# North Shore Rack



## Jared5755 (Aug 10, 2006)

Anyone have one? Is it worth the price?

I'm curious how secure it holds the bikes seeing that the bottom wheel is just held by what looks to be a small cord.

Has anyone found a bike that won't fit (mountain bike that is)?

http://www.northshoreracks.com/


----------



## yakmastermax (Jan 11, 2009)

My freinds and the guys i ride with use a 4 bike NS rack.

We all love it and call it the gucci rack because no one else at the park has one.

it works perfect; its darn stout and sturdy.

Quite heavy, but thats where the strength comes from.
pull the cord tight and you're fine. The majority of the rack's "holding" comes from the 4 prongs that go around the headtube and the fork crown. These are what keep the bike secure for the most part and they work good.

wide bars arn't a problem but wide pedals can somtimes cause issue, nothing that a little readjustment doesn't ever fix. if you have custom fork stanchion bumbers those can somtimes get in the way of fitting crown and headtube between the prongs.

other than that, great rack.


----------



## zzsean (Nov 3, 2004)

Jared5755 said:


> Anyone have one? Is it worth the price?
> 
> I'm curious how secure it holds the bikes seeing that the bottom wheel is just held by what looks to be a small cord.
> 
> ...


I have one. They are very much worth the price. They are super secure, the cord just holds the bike in while all the weight and security is on the fork crown up higher. I have a NSR-4 that I use for weekend trips and shuttling. It takes big bikes, trail bikes and Dirt Jumpers all without problem.

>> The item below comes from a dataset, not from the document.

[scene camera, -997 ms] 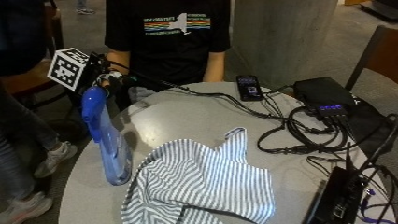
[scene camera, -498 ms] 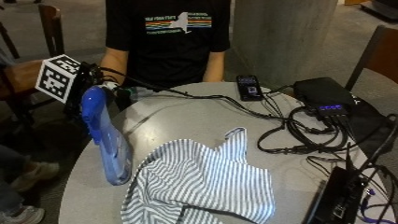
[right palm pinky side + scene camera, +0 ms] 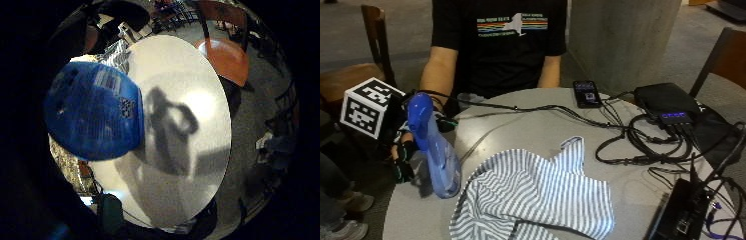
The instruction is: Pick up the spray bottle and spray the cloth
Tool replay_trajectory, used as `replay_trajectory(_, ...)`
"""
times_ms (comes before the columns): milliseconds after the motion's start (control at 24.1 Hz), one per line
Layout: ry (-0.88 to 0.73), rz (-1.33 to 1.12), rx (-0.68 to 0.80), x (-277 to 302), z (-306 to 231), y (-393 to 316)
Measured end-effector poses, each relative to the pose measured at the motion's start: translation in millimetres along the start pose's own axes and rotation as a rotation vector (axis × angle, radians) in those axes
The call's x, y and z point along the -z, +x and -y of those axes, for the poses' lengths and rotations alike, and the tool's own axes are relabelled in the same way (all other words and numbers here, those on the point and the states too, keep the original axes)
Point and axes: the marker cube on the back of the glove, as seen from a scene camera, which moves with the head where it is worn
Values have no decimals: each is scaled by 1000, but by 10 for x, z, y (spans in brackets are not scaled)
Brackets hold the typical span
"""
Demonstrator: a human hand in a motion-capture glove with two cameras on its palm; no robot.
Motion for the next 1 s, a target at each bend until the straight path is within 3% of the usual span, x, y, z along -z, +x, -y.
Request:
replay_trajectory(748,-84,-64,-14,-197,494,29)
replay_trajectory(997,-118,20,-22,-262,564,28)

There are two issues worth noting:
1. Lighter bikes can sometimes bump out of the top on really bumpy roads. (I drive around various roads on Moab a lot getting to trail heads and I drive them too fast at times in my FJ  ) It is easily fixed by using a strap of bungy cord in those situations.
2. Over time your fork crown can get wear marks. I have had my NSR-4 for about 2 years and the crown on a Boxxer that has been used constantly during that time has significant wear marks. My Fox40 crown is showing similar wear (but much less as it has only been riding in the rack for the past 6 months). I shuttle a lot on dirt roads (30 days of DH between new years and Memorial Day).

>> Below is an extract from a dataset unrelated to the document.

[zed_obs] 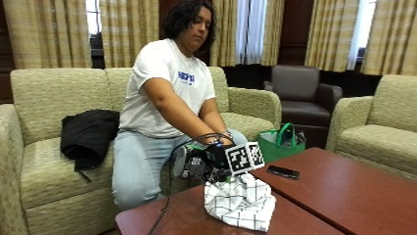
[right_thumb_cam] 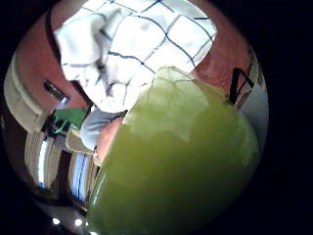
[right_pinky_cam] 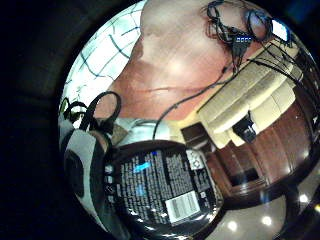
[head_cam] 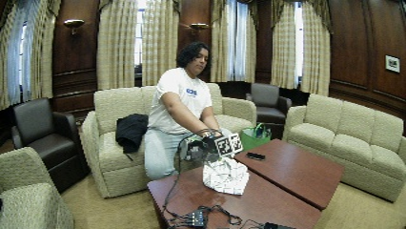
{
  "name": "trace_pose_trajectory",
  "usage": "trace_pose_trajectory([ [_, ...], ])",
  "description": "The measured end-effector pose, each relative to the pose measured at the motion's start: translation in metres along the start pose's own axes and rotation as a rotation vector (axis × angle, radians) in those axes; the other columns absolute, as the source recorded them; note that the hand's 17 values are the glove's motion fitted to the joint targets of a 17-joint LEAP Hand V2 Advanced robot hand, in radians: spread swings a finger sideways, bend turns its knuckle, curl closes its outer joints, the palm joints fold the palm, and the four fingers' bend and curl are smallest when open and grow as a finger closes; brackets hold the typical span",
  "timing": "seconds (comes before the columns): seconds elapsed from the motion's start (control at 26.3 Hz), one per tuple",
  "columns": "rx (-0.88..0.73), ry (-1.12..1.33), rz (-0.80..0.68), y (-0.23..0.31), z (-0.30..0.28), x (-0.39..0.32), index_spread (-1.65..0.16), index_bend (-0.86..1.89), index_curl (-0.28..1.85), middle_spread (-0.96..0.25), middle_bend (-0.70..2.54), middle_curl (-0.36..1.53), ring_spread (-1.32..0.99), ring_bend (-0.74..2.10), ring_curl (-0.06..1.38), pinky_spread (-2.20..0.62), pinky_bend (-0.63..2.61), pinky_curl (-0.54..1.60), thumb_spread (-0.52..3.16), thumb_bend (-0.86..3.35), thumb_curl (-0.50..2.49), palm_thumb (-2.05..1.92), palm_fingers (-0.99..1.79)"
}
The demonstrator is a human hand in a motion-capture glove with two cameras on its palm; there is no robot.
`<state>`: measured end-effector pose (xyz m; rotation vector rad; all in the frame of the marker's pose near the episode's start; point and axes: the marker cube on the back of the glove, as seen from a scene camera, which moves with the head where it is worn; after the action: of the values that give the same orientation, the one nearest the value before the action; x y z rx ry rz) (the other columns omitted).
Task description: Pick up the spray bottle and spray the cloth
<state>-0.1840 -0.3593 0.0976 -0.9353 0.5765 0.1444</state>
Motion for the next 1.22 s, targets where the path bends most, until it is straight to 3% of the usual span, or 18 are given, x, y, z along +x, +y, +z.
trace_pose_trajectory([
  [0.61,-0.051,-0.097,0.01,-0.041,0.037,-0.026,-0.22,0.46,0.59,-0.17,0.71,0.55,-0.19,0.65,0.48,-0.28,0.39,0.38,0.3,-0.03,0.82,0.91,1.37],
  [1.22,0.244,-0.373,-0.418,0.067,-0.08,-0.055,-0.22,0.44,0.6,-0.17,0.71,0.55,-0.18,0.65,0.48,-0.27,0.39,0.38,0.3,-0.03,0.83,0.91,1.37],
])
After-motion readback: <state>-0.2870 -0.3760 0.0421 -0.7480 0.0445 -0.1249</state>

There isn't a better option out there for 4 or more bikes (other than the back of a pick-up).


----------



## NorKal (Jan 13, 2005)

I have one and I really like it. Super easy to load bikes and it holds everything from XC to heavy DH rigs. Maybe the only downside I can see is you cannot run a front fender and the rack is a bit akward to store in the garage when you are not using it. On the flipside, it is very well built and you def. get what you are paying for. I highly recommend them.


----------



## genemk (Sep 15, 2009)

My buddy has a 6 bike rack and we've had up to 6 full-suspension bikes on it. Definitely a solid design and haven't had issues with bikes coming off or anything. The string just has to keep back wheel from bouncing around. The rest of bike and the weight is held by the fork.

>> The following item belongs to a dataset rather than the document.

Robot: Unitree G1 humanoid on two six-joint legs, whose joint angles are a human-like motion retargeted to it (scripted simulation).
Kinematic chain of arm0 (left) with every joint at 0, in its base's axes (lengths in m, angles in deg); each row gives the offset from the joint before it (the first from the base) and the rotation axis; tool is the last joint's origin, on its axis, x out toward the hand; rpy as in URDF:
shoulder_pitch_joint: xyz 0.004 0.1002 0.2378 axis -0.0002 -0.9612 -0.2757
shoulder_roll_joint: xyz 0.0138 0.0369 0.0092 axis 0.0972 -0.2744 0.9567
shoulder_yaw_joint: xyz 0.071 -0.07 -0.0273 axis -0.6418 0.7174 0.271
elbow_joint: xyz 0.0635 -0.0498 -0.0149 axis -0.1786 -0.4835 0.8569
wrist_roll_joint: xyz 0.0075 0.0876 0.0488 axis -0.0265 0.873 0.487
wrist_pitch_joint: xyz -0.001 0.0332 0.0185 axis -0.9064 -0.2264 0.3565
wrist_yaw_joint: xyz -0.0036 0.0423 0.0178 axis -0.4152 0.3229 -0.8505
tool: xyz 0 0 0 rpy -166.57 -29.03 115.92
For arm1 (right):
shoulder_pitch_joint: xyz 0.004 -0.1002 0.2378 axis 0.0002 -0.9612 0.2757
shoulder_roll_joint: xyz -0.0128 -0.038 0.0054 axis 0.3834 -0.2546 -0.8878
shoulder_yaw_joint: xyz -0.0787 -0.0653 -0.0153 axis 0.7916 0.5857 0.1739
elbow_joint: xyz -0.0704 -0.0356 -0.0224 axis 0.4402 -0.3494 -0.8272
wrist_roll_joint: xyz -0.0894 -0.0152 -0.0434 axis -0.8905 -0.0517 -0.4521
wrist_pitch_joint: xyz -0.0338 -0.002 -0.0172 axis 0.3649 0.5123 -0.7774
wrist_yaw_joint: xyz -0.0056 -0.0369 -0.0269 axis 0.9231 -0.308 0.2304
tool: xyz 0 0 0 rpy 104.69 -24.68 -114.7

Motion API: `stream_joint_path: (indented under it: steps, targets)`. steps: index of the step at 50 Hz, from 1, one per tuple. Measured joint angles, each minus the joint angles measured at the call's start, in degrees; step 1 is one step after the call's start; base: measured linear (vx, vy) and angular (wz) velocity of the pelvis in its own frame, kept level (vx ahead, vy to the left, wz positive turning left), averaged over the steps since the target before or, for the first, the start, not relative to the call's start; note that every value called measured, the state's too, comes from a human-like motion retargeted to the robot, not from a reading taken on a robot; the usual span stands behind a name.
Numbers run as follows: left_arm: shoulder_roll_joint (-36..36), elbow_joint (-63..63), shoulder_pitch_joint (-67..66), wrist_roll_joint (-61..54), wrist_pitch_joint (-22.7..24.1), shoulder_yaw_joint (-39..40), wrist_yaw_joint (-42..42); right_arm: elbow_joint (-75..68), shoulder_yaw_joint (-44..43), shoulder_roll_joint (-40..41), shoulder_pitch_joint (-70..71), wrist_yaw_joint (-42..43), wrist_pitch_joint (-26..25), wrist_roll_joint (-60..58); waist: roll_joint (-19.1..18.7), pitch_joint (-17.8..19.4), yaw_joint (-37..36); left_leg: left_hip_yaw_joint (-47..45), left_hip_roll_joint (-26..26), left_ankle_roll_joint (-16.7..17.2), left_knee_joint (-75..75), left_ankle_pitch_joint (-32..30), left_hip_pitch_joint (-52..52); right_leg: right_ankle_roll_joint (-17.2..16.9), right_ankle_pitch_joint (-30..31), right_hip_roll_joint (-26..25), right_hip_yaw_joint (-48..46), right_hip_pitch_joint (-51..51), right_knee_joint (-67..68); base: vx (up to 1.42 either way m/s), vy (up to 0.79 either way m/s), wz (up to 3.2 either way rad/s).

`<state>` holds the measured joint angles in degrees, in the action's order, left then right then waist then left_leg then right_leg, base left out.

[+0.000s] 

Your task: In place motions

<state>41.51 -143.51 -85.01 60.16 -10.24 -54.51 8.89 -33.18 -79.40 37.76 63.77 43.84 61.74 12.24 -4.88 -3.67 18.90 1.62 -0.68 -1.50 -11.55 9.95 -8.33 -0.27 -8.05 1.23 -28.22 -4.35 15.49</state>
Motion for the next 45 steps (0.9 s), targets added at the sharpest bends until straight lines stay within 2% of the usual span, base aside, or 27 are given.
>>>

Wow, just saw pricing. If you know anyone that does metal work you can probably get something made for a lot less. Also, my buddy had to wait over half a year to get his rack. So make sure they have it in stock unless u're willing to wait a long time.


----------



## JMUSuperman (Jun 14, 2008)

I just got the 6 bike for myself and it's awesome. The new retention system for the rear wheel is just a chord, but all it really does is hold the rear wheel stationary. The bonus there is that if you somehow break a chord you can just replace it, there are no custom plastic pieces. It's heavy (70 lbs or so), but I can load 6 bikes in less space than my buddy's 4 bike rack, and you can still see the tail lights on my Tacoma. I can even tilt it down, loaded, to pop down the tail gate.

A friend has one that we've been using for shuttling for the last couple of years, it works great (and it's the reason I got mine). If you have the scratch, there is no better option.


----------



## murd (Oct 30, 2008)

JMUSuperman said:


> and you can still see the tail lights on my Tacoma.


I almost got taken out on a trip to Moab w/ a Thule t2 on the back of my Jeep. After a verbal altercation I came to the realization that my brake lights were hard to see. I now run a North Shore 4 bike and love it. I can get into the back of my Grand Cherokee w/o removing bikes and ground clearance is not a problem.


----------



## Jared5755 (Aug 10, 2006)

Thanks everyone. Just ordered the 4 bike rack. Luckily it's in stock so I should have it soon.


----------



## ratmfreak99 (Aug 22, 2006)

Any new updates? How about with road bikes? Or bmx?


----------



## Jared5755 (Aug 10, 2006)

ratmfreak99 said:


> Any new updates? How about with road bikes? Or bmx?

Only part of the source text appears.